Paddled back to civilization via another ox cart transfer and a long van ride.
 



Our last night was in an incredible Patagonian fishing lodge that was completely vacant except for us!  The guides tricked us into thinking we were camping, so we all hiked from the van a few kilometers and found ourselves at this place!




They even had a old wood fired hot tub started up!  The boys were in it 'til they were pruney!  The place had hot water, really nice beds, hydro-powered electricity, and hot chow!  We were set!




Came back with as many students as we left with, so Brad and I called it a success!





Saturday, October 13, 2012

Ice Climbing Cerro Marmolejo

Location:  Cerro Marmolejo, Cajon de Maipo, Chile

Rundown:  A 14 hour randonneé ski ascent for a weekend of ice climbing!

Loaded up skis, ropes, ice axes, tents, and drove into Cajon del Maipo late Friday night and arrived in the wee hours.  Slept in the back of the truck until daybreak when we armed our bags and started hiking.





It was slow going in AT boots with fully loaded packs before we got to the snow and could don skis.
              



Right around here I took a fall and wrenched a finger catching myself (and my big ass pack).  The thing swelled up pretty good and has been a pain ever since.  Healing always takes way longer than expected.
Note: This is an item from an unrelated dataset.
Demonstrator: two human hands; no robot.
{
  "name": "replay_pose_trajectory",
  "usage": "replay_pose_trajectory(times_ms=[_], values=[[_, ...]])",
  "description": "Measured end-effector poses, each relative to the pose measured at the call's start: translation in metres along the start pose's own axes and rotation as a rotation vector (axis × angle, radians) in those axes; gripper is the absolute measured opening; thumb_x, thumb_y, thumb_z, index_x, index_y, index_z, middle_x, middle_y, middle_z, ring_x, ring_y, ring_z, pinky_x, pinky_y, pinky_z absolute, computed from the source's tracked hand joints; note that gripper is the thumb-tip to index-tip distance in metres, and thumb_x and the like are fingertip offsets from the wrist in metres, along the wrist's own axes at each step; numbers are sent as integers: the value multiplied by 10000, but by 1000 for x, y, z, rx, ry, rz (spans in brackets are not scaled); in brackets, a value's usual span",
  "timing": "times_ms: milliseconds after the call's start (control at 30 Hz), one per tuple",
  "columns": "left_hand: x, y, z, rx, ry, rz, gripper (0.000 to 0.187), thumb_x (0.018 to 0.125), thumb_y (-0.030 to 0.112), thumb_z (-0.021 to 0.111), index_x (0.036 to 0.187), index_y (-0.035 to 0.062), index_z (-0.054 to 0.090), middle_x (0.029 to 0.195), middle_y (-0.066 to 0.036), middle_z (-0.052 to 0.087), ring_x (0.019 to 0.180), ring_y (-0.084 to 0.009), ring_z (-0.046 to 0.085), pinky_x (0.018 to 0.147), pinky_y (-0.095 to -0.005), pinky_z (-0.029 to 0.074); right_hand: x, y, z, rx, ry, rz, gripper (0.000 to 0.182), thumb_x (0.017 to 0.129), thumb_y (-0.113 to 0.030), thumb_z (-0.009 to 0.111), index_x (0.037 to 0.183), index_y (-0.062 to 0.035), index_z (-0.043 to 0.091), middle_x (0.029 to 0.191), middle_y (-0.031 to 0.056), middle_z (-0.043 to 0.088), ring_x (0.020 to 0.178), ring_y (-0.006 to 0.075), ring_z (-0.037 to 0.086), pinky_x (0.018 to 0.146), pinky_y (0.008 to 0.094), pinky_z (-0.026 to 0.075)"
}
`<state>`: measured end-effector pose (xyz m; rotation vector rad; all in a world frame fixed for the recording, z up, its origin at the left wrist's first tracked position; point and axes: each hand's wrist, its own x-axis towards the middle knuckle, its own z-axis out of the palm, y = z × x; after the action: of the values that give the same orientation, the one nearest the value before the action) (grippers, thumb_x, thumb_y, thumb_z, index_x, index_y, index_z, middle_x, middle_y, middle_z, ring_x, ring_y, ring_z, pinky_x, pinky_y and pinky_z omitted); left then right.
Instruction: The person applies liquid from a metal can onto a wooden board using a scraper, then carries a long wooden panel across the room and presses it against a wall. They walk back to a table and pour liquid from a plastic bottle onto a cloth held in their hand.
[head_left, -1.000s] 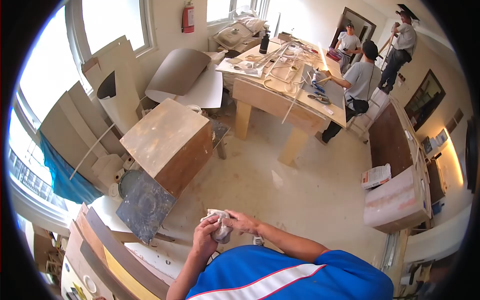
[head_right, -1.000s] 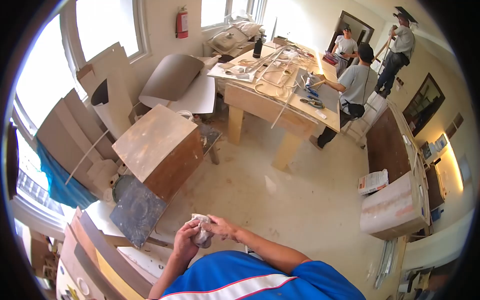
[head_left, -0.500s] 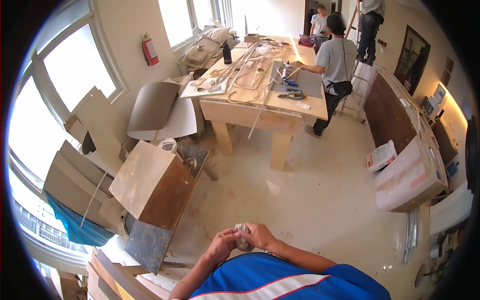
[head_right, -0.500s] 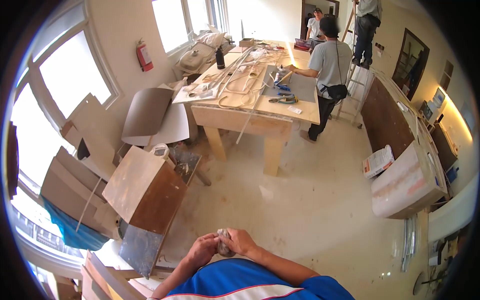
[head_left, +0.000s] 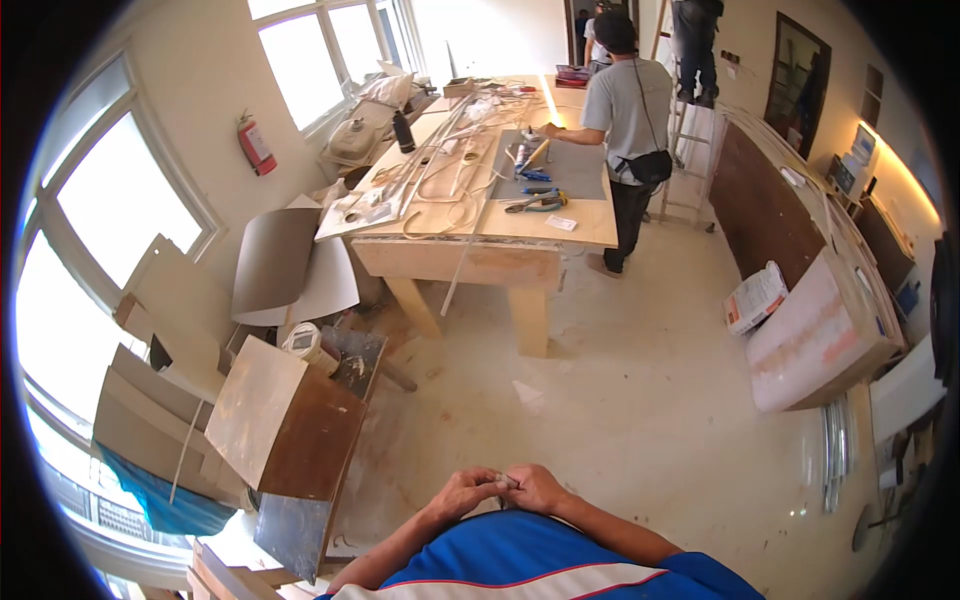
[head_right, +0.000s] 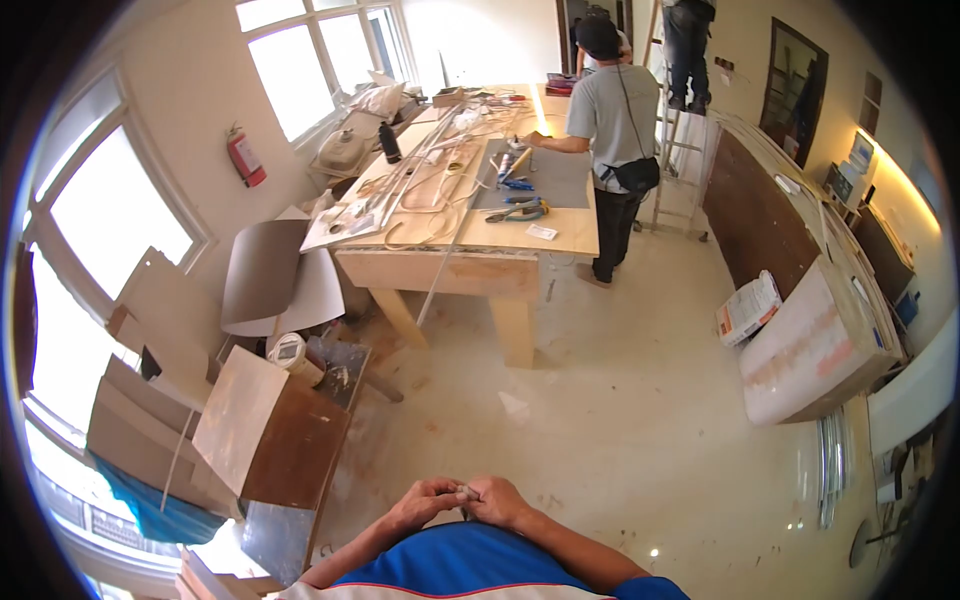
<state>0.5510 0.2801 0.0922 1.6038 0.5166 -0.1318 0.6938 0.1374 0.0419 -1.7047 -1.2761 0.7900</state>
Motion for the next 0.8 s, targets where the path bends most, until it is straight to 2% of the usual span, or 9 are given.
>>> replay_pose_trajectory(times_ms=[100, 200, 300, 400, 500, 600, 700, 800], values=[[29, 7, 1, -174, -94, -178, 387, 915, 319, 687, 1135, 1, 714, 997, -55, 701, 907, -120, 594, 796, -268, 462, -3, 0, -20, 235, 66, 34, 237, 833, -239, 724, 809, -23, 629, 801, 162, 642, 721, 293, 632, 650, 377, 485], [66, 12, -1, -269, -207, -201, 392, 934, 257, 679, 1209, -21, 659, 1056, -41, 693, 978, -106, 586, 870, -259, 454, 0, -13, -51, 340, 89, 144, 237, 823, -220, 737, 825, -9, 630, 793, 165, 640, 734, 249, 639, 665, 355, 486], [112, 22, -6, -230, -329, -235, 432, 931, 246, 681, 1244, -47, 631, 1111, -76, 688, 1058, -135, 593, 941, -289, 449, 12, -7, -77, 224, 190, 153, 256, 823, -234, 734, 809, -3, 625, 788, 158, 648, 726, 242, 640, 651, 358, 484], [162, 42, -12, -115, -424, -97, 442, 932, 245, 681, 1246, -62, 624, 1166, -102, 665, 1114, -169, 582, 1012, -327, 426, 27, 34, -90, 70, 293, 264, 285, 817, -251, 728, 782, 9, 617, 764, 166, 646, 700, 220, 630, 640, 362, 483], [226, 42, -22, -20, -597, 41, 464, 925, 259, 687, 1241, -74, 621, 1237, -152, 642, 1180, -220, 576, 1049, -344, 402, 48, 47, -111, 16, 417, 418, 286, 806, -241, 707, 755, 20, 603, 709, 160, 626, 651, 185, 602, 609, 362, 479], [257, 86, -32, 172, -705, 219, 513, 918, 257, 694, 1288, -80, 582, 1275, -198, 626, 1258, -248, 546, 1069, -357, 394, 63, 72, -121, 53, 572, 501, 290, 776, -250, 677, 724, 17, 574, 663, 215, 575, 572, 274, 583, 545, 397, 443], [287, 109, -32, 284, -808, 319, 578, 906, 250, 708, 1347, -72, 519, 1324, -224, 595, 1326, -273, 498, 1082, -373, 392, 78, 71, -137, -54, 780, 483, 295, 769, -247, 677, 704, 20, 570, 612, 195, 559, 538, 208, 554, 520, 382, 432], [300, 123, -27, 132, -838, 158, 582, 909, 225, 707, 1368, -57, 483, 1337, -200, 582, 1330, -270, 485, 1081, -388, 402, 80, 75, -146, 207, 861, 533, 229, 783, -212, 662, 728, 4, 613, 665, 139, 613, 604, 146, 579, 562, 329, 468]])
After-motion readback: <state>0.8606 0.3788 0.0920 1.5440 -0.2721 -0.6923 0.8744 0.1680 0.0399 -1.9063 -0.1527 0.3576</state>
Once we got some skis on the going was smoother and we made better time.  The snow was untracked back up into the canyon.  Felt like a real adventure.  We're in short supply of those 'round here...





Made it to our camp after about 14 hours of uphill.  Sergio's friends from Spain had been up there for a week.  They're professional mountaineers, so it was fun to check out all of their gear, and also listen to their lithpy thpanish.  Vale?
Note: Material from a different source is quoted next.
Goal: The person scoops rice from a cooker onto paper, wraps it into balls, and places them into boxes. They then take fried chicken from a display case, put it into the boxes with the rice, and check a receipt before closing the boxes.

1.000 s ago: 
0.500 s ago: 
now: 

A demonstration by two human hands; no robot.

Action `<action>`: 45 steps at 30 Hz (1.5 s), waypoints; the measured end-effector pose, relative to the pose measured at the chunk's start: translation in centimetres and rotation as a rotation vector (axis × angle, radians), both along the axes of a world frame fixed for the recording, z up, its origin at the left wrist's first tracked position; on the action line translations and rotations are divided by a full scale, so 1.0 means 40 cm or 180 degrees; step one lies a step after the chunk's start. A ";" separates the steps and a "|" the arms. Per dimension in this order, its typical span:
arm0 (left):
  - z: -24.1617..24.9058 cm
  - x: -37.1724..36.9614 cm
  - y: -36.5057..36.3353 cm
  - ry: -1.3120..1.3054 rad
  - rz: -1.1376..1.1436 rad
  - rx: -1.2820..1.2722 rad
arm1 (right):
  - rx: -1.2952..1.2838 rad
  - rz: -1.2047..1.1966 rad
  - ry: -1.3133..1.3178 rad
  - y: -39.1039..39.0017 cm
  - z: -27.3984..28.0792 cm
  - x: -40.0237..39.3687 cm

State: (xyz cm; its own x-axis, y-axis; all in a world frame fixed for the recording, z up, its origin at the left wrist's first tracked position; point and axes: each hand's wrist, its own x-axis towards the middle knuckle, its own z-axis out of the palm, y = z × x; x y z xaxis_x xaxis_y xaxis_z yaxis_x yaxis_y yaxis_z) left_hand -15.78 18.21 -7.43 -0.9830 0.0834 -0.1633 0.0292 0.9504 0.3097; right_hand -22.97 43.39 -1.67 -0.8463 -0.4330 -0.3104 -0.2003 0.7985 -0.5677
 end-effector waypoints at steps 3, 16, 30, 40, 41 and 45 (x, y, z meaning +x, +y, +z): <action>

Sergio told me he was bringing a bomber tent, which I assumed was better for the mountains than my (tried and true) 3-season.  When we got to camp he pulls out effectively a rain fly!  It was legit and light, but our bags got dirtier than usual.




The next day out we tried to climb to a massive water ice feature at ~4.500 meters but got shut out by an incoming snow storm.  Ended up returning to camp via a glacier, where we did get some climbing in.
      



Spent the night in the shelter listening to the wind thrash the world and hoping we put enough rocks on the edges of the tent.  Awoke to find our encampment blanketed in new snow.  Couldn't see too much of it at first since we left camp early in the morning before it was light.
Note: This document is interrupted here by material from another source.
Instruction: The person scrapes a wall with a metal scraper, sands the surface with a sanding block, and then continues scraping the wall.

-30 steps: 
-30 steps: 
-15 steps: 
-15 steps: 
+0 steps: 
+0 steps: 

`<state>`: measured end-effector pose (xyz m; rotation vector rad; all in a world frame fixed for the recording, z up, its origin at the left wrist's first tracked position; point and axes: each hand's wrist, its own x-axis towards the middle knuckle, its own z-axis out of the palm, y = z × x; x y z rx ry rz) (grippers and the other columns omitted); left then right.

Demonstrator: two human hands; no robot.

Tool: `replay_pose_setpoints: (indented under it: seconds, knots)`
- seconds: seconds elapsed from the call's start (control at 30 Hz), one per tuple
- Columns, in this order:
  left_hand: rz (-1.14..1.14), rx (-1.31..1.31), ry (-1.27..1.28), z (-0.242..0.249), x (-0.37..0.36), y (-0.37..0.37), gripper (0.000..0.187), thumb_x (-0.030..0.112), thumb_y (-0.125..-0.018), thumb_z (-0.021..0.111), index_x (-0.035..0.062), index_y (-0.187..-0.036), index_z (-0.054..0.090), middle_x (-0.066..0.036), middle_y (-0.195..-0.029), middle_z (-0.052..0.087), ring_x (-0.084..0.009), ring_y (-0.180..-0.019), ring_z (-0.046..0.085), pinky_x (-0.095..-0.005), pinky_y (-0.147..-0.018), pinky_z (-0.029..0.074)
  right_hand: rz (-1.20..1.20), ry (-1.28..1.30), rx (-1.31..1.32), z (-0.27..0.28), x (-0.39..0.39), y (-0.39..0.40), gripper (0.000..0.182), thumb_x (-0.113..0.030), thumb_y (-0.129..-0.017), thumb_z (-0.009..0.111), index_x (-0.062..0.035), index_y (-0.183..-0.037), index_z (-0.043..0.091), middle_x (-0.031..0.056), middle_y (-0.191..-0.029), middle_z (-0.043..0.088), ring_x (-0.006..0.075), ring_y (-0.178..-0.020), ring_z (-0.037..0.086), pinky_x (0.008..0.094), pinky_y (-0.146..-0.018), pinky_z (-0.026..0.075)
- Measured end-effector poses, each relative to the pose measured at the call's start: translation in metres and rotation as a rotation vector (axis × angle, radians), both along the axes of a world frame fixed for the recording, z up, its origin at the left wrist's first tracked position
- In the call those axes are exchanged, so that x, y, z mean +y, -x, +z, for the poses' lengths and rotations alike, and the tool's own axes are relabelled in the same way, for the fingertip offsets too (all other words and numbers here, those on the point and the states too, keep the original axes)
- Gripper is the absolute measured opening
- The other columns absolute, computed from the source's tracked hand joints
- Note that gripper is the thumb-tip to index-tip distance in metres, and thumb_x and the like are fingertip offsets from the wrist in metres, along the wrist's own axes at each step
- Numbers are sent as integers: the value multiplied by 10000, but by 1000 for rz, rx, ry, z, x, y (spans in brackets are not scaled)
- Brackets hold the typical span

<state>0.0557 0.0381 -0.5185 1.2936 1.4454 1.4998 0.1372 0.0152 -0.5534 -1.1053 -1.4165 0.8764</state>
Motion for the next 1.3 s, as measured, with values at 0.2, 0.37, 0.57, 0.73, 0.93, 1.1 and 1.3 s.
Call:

Again, attempted the climb to the fabulous looking water ice feature.  Spent four hours climbing in deep and steep snow.  Painfully cold until the sun broke over the ridge.  It might be the altitude, but it always brings tears to my eyes.  Could also be the lashing wind...



Climbed and climbed, unroped, but with crampons and axes to self-arrest in case of a fall.  Once the sun thawed our bones the hike was filete.





Reached a shoulder and saw the huge frozen monoliths another hour or so above us.  I took a few steps towards the downhill slope to take a leak and set off a moderate sized snow plate avalanche that crashed down into the valley below us.  Our snowstorm the night before had charged the steep slope with a ton of new snow and made passing prohibitively dangerous.




Being late in the day, we cut our losses and glissaded our way back to the camp.



Skied down with our full packs on, avoiding avalanche-prone areas.  Awesome to spend three hours skiing downhill, despite the poor form due to the packs.



Only one missing toe nail and no avalanche victims!  Success!